- [Task to carry out] Copy each line of the entries that contains the word "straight".

- [Dataset]
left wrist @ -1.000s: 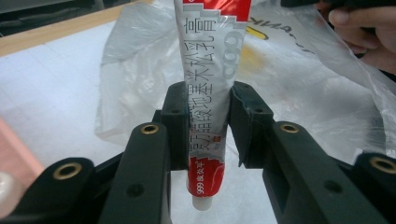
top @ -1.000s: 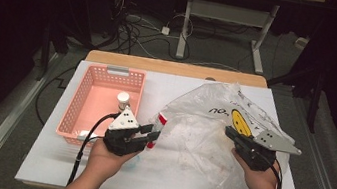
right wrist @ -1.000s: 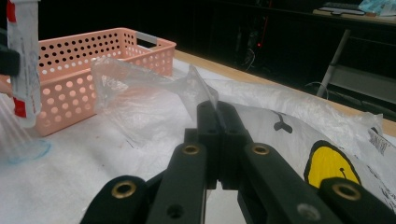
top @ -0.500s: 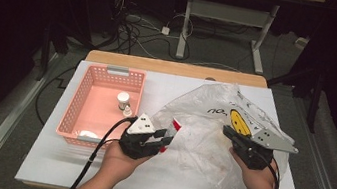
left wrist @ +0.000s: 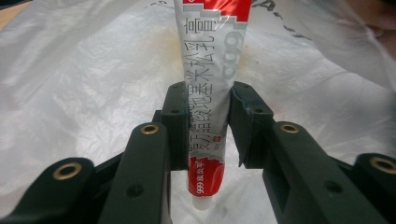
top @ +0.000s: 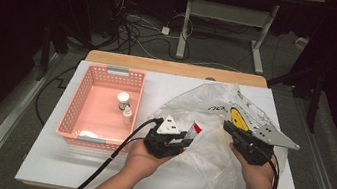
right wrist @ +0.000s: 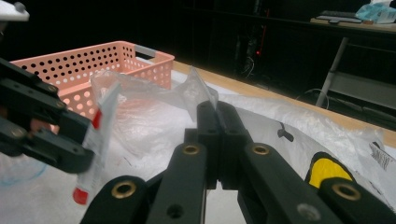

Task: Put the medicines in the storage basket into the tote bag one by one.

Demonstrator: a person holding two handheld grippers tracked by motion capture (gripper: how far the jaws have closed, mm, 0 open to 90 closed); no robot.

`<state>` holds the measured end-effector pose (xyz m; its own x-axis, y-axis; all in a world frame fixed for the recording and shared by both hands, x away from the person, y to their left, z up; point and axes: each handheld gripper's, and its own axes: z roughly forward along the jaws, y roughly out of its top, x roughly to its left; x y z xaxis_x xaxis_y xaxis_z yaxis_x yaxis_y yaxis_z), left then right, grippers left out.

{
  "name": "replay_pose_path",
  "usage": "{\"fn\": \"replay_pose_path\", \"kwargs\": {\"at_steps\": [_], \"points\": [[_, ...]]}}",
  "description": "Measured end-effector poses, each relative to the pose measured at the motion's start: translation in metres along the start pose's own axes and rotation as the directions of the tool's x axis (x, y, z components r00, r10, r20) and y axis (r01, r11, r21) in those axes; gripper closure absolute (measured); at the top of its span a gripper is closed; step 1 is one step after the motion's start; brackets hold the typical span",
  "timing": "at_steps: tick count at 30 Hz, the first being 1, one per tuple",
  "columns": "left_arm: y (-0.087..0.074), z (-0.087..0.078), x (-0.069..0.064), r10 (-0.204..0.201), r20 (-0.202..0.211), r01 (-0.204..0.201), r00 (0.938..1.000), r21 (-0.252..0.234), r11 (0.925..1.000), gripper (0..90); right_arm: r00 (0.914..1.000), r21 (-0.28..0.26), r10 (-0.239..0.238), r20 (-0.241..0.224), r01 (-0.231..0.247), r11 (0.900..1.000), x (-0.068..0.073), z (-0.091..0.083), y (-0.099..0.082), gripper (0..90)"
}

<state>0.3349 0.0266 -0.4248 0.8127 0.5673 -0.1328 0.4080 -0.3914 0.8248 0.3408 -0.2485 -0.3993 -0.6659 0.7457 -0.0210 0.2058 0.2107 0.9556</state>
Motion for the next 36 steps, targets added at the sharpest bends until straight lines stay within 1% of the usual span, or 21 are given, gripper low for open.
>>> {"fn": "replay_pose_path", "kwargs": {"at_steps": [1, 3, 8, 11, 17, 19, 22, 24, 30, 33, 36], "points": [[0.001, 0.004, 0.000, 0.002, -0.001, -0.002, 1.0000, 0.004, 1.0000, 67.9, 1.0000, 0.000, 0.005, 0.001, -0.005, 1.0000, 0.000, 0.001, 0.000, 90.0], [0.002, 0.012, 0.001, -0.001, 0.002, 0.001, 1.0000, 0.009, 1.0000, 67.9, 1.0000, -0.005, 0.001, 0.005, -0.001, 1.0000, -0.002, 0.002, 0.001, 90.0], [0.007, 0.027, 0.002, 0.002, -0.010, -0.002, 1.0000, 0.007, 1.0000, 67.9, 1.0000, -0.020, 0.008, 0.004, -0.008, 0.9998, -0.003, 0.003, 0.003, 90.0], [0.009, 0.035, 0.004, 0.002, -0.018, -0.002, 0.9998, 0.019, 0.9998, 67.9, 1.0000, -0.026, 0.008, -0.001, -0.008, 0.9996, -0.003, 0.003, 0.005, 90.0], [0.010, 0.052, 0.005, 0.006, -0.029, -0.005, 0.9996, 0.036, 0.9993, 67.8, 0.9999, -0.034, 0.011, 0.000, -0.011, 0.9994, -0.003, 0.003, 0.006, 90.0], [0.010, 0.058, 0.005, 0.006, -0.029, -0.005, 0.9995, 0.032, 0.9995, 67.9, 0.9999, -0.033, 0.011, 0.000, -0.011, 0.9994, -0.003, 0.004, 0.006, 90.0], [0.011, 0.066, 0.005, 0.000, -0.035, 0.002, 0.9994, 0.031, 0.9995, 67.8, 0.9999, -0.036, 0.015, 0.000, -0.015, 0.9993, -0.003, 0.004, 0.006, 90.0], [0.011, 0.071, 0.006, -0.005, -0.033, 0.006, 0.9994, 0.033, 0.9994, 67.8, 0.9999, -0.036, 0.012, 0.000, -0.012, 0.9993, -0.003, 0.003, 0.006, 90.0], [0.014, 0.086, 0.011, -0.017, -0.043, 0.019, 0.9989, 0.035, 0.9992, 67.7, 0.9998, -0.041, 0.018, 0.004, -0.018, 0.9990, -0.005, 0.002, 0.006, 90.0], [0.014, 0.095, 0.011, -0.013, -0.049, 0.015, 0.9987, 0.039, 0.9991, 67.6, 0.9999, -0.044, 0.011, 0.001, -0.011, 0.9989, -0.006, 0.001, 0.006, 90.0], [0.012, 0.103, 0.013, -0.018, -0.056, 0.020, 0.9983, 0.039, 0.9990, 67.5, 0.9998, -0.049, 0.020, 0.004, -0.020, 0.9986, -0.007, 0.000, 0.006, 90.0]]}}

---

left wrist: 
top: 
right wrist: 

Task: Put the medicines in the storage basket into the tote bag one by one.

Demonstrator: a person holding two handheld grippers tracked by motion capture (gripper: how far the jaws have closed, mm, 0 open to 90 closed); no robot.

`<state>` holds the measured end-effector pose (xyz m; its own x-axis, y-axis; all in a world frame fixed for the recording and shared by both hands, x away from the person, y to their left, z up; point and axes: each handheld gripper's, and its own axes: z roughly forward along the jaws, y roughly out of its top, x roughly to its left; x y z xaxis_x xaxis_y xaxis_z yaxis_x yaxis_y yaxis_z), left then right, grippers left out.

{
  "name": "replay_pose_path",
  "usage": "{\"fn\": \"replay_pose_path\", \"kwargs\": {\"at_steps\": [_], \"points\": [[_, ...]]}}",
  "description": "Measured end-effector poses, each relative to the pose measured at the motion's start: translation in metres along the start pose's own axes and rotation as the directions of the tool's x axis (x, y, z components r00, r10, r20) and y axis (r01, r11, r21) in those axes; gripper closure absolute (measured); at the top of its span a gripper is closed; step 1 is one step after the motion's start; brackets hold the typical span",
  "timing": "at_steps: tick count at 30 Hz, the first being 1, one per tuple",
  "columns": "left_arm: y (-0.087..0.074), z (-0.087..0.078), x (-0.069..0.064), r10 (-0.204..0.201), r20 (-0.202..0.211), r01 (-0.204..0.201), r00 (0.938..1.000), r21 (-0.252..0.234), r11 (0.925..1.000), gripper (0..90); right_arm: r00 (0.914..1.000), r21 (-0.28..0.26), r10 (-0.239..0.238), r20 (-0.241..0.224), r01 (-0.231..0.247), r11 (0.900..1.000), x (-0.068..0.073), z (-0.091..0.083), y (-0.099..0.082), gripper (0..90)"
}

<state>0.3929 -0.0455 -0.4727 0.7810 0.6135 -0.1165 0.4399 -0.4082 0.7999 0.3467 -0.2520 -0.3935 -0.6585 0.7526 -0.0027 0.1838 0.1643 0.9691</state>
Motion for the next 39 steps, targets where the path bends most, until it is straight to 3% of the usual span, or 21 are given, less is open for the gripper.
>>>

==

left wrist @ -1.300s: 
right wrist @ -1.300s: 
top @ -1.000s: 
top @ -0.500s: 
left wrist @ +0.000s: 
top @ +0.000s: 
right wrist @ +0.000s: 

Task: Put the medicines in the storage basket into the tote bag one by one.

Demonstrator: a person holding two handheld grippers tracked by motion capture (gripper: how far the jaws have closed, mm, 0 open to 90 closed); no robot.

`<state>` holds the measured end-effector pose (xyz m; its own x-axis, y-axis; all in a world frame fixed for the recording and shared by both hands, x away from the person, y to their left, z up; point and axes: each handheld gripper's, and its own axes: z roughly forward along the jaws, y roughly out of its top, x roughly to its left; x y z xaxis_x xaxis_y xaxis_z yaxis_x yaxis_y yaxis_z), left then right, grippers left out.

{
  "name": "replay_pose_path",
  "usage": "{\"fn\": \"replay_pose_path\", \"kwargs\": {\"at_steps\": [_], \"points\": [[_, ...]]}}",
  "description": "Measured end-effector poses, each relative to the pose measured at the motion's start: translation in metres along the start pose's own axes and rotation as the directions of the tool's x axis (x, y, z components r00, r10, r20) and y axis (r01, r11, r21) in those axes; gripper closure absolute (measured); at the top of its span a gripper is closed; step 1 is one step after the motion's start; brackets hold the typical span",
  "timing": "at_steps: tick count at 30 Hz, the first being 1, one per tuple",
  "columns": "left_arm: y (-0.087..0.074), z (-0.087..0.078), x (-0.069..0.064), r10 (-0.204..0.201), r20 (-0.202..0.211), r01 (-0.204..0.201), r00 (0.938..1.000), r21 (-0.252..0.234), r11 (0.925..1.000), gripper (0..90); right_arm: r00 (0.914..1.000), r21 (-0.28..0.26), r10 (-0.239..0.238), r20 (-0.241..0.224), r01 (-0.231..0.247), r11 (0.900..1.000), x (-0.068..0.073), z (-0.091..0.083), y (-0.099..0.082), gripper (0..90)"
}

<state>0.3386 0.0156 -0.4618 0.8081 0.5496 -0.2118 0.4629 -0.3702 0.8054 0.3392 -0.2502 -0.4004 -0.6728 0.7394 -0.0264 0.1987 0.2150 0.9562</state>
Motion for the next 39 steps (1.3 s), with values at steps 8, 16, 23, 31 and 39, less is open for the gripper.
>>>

- [Problem solution]
Motion for the next 36 steps, targets added at the sharpest bends until straight lines stay within 1% of the usual span, or 21 are given, gripper low for open.
Motion for the next 39 steps, targets where the path bends most, until it is straight to 3% of the usual span, or 21 are given, less is open for the gripper.

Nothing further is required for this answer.